__PROVIDED DATA__
--- START ---

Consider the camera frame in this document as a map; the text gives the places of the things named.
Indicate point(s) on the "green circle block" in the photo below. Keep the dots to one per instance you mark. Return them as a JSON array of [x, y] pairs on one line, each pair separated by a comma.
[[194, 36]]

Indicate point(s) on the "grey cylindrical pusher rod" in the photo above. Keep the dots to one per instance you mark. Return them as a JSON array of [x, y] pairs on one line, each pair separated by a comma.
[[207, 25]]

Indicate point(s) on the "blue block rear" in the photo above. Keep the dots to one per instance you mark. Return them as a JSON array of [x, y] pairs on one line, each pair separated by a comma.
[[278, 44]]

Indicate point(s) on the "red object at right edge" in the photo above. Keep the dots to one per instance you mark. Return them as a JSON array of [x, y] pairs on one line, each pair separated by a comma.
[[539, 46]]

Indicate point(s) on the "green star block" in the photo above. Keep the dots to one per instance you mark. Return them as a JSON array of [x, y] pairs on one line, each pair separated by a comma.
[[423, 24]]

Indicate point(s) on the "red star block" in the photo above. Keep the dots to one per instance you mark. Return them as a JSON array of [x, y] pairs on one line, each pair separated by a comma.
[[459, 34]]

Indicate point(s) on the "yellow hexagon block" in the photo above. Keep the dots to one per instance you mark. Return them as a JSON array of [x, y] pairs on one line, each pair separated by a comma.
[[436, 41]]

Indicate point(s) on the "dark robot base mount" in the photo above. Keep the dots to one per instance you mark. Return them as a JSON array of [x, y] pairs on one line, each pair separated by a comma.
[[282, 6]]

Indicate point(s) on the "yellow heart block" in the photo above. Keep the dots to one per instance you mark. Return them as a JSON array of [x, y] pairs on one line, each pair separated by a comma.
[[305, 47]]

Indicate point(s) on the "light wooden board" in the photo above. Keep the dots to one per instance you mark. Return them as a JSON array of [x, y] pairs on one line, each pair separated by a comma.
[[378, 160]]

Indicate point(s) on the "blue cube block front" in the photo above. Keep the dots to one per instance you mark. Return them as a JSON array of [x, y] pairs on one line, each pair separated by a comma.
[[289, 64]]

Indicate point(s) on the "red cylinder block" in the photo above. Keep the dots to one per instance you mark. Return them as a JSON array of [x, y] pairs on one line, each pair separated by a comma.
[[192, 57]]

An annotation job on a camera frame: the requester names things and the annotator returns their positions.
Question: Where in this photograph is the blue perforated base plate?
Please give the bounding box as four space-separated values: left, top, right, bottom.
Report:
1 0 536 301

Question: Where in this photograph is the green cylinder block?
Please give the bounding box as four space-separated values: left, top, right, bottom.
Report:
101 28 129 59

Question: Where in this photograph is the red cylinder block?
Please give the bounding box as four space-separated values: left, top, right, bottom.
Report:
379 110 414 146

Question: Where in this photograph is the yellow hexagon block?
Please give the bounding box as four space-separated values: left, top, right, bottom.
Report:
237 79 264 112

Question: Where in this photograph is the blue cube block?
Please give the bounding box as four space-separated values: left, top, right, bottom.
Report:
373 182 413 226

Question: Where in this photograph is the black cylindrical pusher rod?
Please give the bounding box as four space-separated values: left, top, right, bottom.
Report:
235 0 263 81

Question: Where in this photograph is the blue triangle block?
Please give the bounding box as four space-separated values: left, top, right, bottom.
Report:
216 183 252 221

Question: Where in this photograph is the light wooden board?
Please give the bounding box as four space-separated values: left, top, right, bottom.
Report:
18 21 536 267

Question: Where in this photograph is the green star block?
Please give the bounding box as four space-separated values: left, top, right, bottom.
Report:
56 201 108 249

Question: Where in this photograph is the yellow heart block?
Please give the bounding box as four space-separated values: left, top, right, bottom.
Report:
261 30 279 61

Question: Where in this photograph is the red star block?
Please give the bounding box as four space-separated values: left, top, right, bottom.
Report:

--- END ---

__EXERCISE BRIEF__
Pull every line containing "camera" from the material above.

__YOUR RESPONSE__
Consider the camera frame in this document as a map; the text gives the places of the things named.
An annotation job on a camera frame: the requester names things and the annotator returns their positions.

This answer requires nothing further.